**PROBLEM REQUIREMENTS:** Each line of the material must be repeated precisely, with the pictures left out.

**MATERIAL PROVIDED:**

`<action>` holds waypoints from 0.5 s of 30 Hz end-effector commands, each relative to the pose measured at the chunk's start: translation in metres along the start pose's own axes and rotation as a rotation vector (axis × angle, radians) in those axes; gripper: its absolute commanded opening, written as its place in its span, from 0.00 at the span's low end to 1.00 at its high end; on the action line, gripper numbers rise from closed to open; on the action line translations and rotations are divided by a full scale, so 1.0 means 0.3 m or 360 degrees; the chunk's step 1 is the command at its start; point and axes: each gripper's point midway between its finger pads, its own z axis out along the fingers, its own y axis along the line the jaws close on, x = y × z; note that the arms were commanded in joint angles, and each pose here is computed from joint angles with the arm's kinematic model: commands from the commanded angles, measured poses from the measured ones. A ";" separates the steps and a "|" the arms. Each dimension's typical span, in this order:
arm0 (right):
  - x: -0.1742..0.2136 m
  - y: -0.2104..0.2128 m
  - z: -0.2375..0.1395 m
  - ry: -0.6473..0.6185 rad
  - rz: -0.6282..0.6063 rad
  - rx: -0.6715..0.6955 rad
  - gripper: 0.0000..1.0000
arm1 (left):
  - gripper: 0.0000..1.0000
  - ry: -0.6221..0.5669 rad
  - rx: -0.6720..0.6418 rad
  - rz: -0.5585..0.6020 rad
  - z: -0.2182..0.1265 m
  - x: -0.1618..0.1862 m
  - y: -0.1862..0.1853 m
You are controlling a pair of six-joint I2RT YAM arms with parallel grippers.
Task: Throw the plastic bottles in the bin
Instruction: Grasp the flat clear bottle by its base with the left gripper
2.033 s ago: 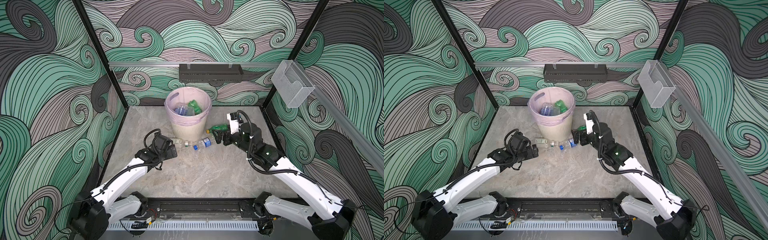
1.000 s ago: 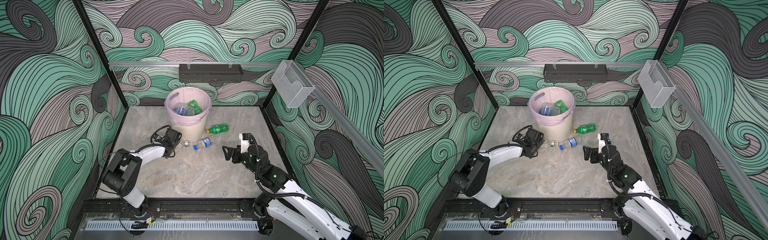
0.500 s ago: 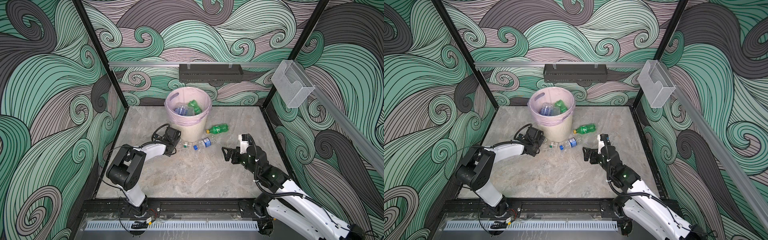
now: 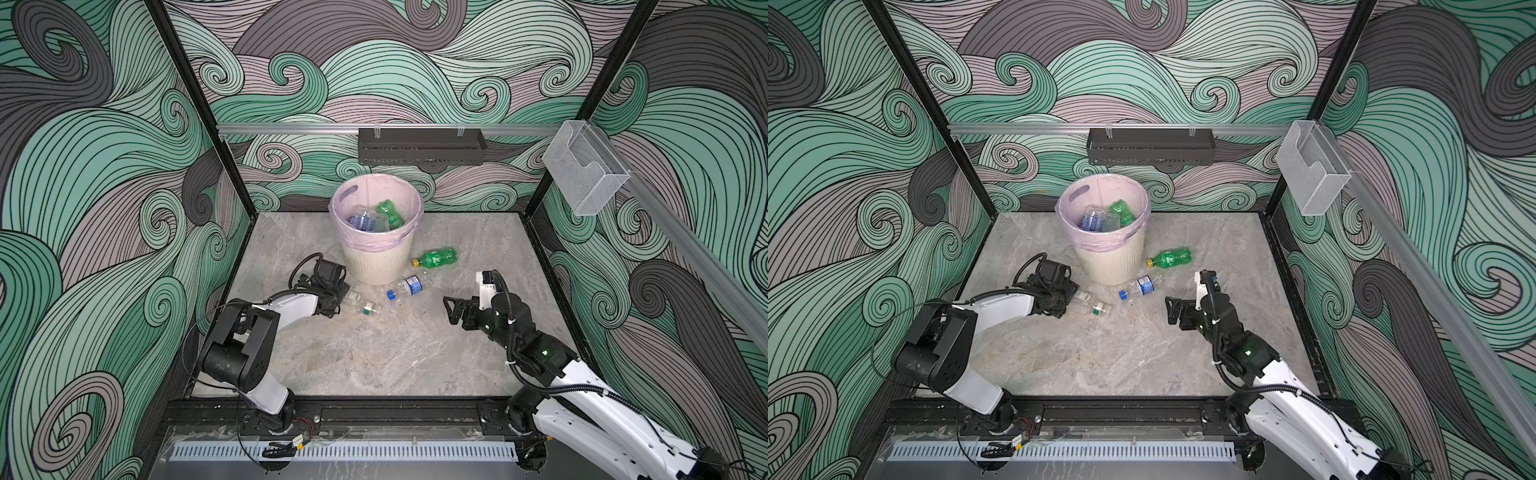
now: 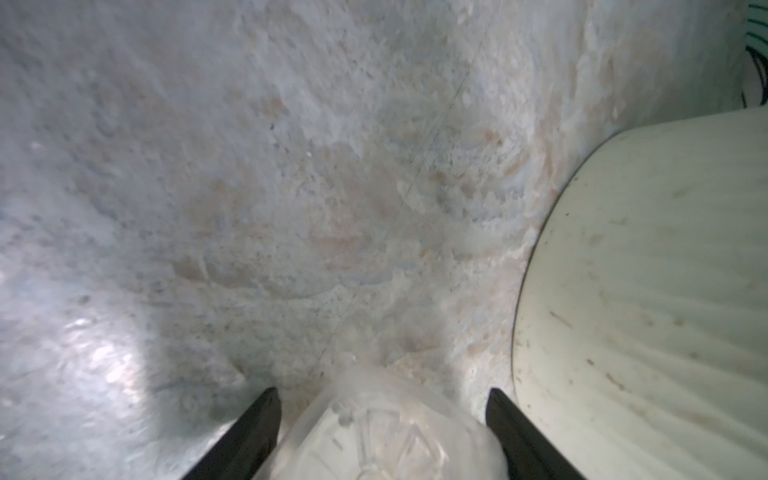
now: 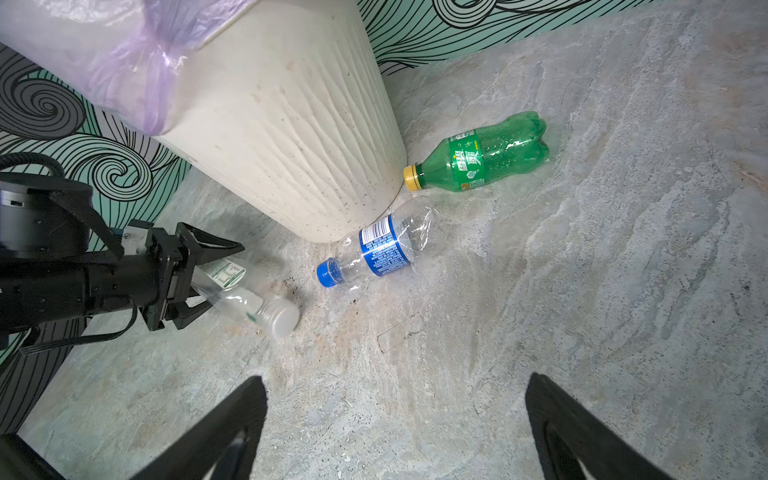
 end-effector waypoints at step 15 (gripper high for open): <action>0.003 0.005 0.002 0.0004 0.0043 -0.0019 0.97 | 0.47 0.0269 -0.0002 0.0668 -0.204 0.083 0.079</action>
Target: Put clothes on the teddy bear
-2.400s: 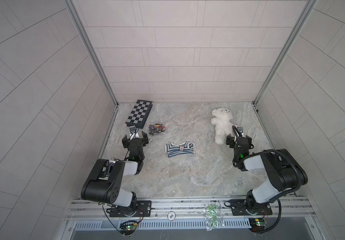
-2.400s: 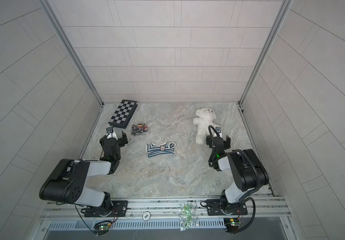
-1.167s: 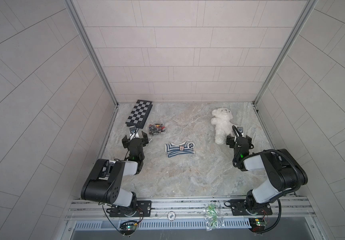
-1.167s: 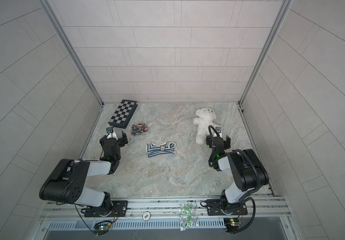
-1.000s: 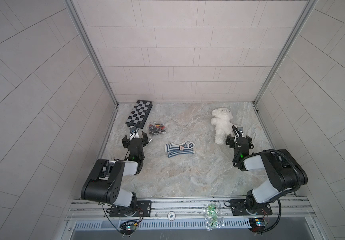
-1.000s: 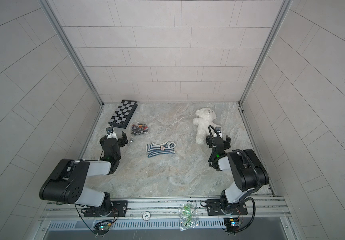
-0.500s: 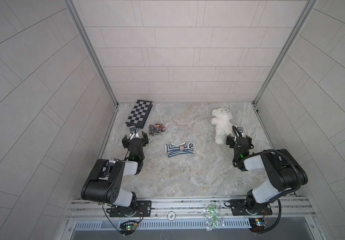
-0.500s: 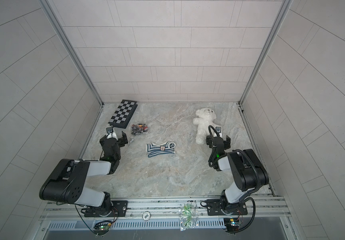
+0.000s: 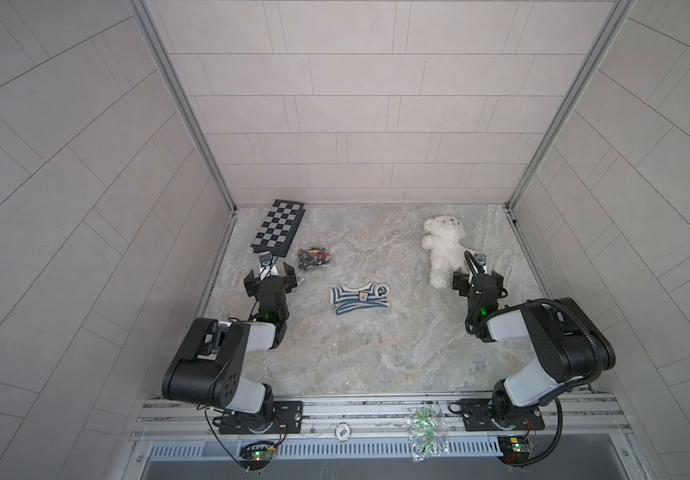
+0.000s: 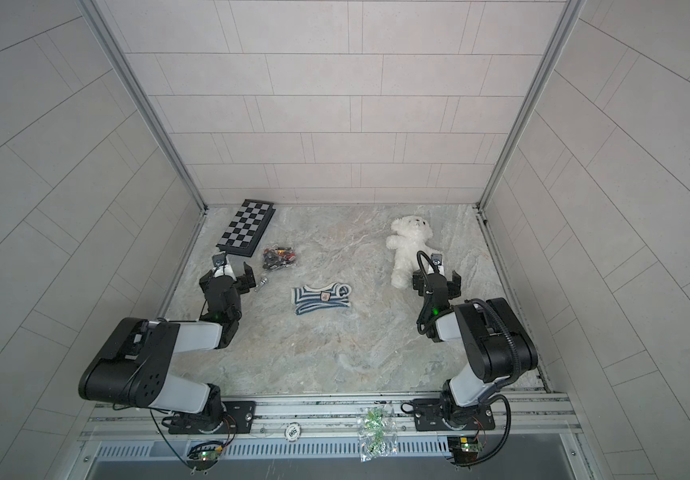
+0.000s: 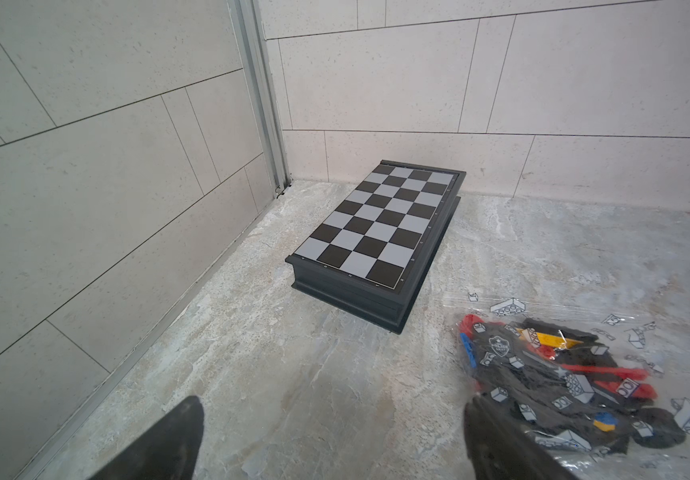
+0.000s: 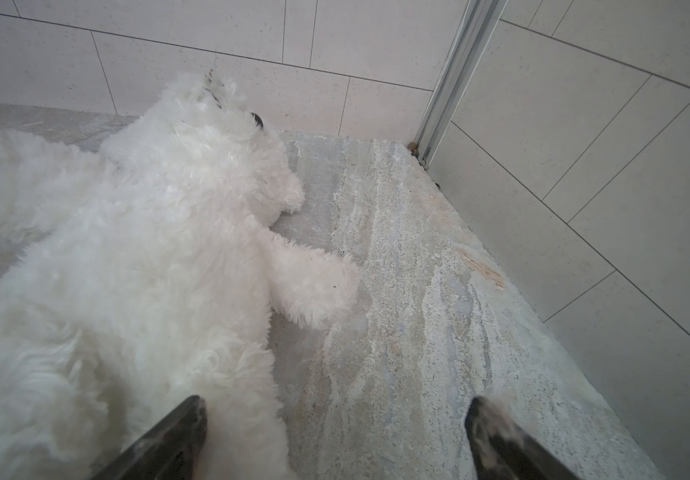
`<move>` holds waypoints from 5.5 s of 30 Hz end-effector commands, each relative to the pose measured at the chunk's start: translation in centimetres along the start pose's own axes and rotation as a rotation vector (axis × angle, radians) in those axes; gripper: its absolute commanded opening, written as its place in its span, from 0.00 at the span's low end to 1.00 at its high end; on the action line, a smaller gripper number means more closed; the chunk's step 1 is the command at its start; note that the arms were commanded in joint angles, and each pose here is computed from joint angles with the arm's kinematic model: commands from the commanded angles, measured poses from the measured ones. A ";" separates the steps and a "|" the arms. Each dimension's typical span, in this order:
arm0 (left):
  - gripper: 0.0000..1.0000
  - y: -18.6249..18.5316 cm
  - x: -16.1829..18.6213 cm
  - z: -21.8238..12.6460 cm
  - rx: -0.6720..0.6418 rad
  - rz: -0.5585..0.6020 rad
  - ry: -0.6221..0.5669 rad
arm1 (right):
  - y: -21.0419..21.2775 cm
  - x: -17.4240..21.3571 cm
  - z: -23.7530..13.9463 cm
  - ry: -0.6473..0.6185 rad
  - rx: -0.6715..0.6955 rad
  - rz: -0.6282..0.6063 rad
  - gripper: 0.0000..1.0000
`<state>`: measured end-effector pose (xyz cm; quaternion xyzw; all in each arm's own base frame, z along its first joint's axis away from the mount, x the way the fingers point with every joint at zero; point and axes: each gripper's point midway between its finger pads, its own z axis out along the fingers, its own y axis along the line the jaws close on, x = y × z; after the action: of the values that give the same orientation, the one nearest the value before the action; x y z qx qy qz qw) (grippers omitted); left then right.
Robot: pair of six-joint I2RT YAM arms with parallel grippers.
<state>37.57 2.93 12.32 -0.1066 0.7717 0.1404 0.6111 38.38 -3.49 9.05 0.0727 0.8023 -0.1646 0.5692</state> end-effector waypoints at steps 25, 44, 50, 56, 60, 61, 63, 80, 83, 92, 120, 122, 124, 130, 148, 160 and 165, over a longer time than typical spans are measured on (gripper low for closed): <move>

**ANSWER BOX:**
`<action>` holds waypoints from 0.5 s of 30 Hz end-effector commands, each relative to the pose measured at the chunk's start: translation in metres along the start pose's own axes and rotation as a rotation vector (axis × angle, radians) in those axes; gripper: its absolute commanded opening, written as its place in its span, from 0.00 at the span's low end to 1.00 at its high end; on the action line, gripper numbers rise from closed to open; on the action line translations and rotations are divided by a full scale, so 1.0 means 0.3 m or 360 degrees; the chunk's step 1 is the command at its start; point and axes: each gripper's point midway between its finger pads, its own z axis out along the fingers, its own y axis along the line the jaws close on, x = y × z; note that the arms were commanded in joint angles, and each pose here is computed from joint angles with the arm's kinematic model: commands from the commanded angles, measured poses from the measured ones. A ";" separates the steps and a "|" the arms. Each dimension's typical span, in this order:
arm0 (right):
  - x: -0.1742..0.2136 m
  - y: -0.2104..0.2128 m
  - z: -0.2375..0.1395 m
  - ry: -0.6473..0.6185 rad
  - rz: -0.6282..0.6063 rad
  - rx: -0.6715..0.6955 rad
  - gripper: 0.0000..1.0000
arm1 (left):
  - gripper: 0.0000..1.0000
  - ry: -0.6221..0.5669 rad
  - rx: -0.6720..0.6418 rad
  - rz: -0.5585..0.6020 rad
  - z: -0.2182..0.1265 m
  - x: -0.1618..0.1862 m
  - y: -0.1862..0.1853 m
You are controlling a pair of six-joint I2RT YAM arms with parallel grippers.
Task: Throw the plastic bottles in the bin
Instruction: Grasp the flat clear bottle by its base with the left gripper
2.033 s ago: 
1.000 s ago: 
0.500 s ago: 
now: 
now: 
now: 
 end-effector waypoints at step 15 (gripper high for open): <action>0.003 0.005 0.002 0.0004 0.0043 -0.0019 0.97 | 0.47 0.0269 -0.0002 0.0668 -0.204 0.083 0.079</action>
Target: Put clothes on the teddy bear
-2.400s: 
-2.400s: 
-1.167s: 
-1.167s: 
-1.000s: 
-1.000s: 
-0.500s: 
-0.500s: 
+0.000s: 
+0.000s: 
+0.000s: 
+0.000s: 
`<move>` holds waypoints from 5.5 s of 30 Hz end-effector commands, each relative to the pose measured at the chunk's start: translation in centimetres along the start pose's own axes and rotation as a rotation vector (axis × angle, radians) in those axes; gripper: its absolute commanded opening, written as its place in its span, from 0.00 at the span's low end to 1.00 at its high end; on the action line, a smaller gripper number means more closed; the chunk's step 1 is the command at its start; note that the arms were commanded in joint angles, and each pose here is computed from joint angles with the arm's kinematic model: commands from the commanded angles, measured poses from the measured ones. A ";" separates the steps and a "|" the arms. Each dimension's typical span, in this order:
arm0 (left):
  - gripper: 0.0000..1.0000
  - y: -18.6249..18.5316 cm
  - x: -16.1829..18.6213 cm
  - z: -21.8238..12.6460 cm
  - rx: -0.6720..0.6418 rad
  - rz: -0.5585..0.6020 rad
  - ry: -0.6221..0.5669 rad
arm1 (right):
  - y: -21.0419..21.2775 cm
  - x: -17.4240..21.3571 cm
  - z: -23.7530..13.9463 cm
  - ry: -0.6473..0.6185 rad
  - rx: -0.6715..0.6955 rad
  - rz: -0.6282..0.6063 rad
  - gripper: 0.0000..1.0000
`<state>`: measured end-effector pose (xyz cm; quaternion xyzw; all in each arm's own base frame, z along its first joint's axis away from the mount, x the way the fingers point with every joint at zero; point and axes: each gripper's point midway between its finger pads, its own z axis out along the fingers, its own y axis along the line the jaws close on, x = y × z; after the action: of the values that give the same orientation, the one nearest the value before the action; x y z qx qy qz qw) (grippers omitted); left then right.
Robot: pair of six-joint I2RT YAM arms with parallel grippers.
<state>37.57 2.93 12.32 -0.1066 0.7717 0.1404 0.6111 38.38 -3.49 9.05 0.0727 0.8023 -0.1646 0.5692</state> end-effector waypoints at steps 25, 44, 50, 56, 60, 61, 63, 80, 83, 92, 120, 122, 124, 130, 148, 160 and 165, over a longer time than typical spans are measured on (gripper low for closed): <move>

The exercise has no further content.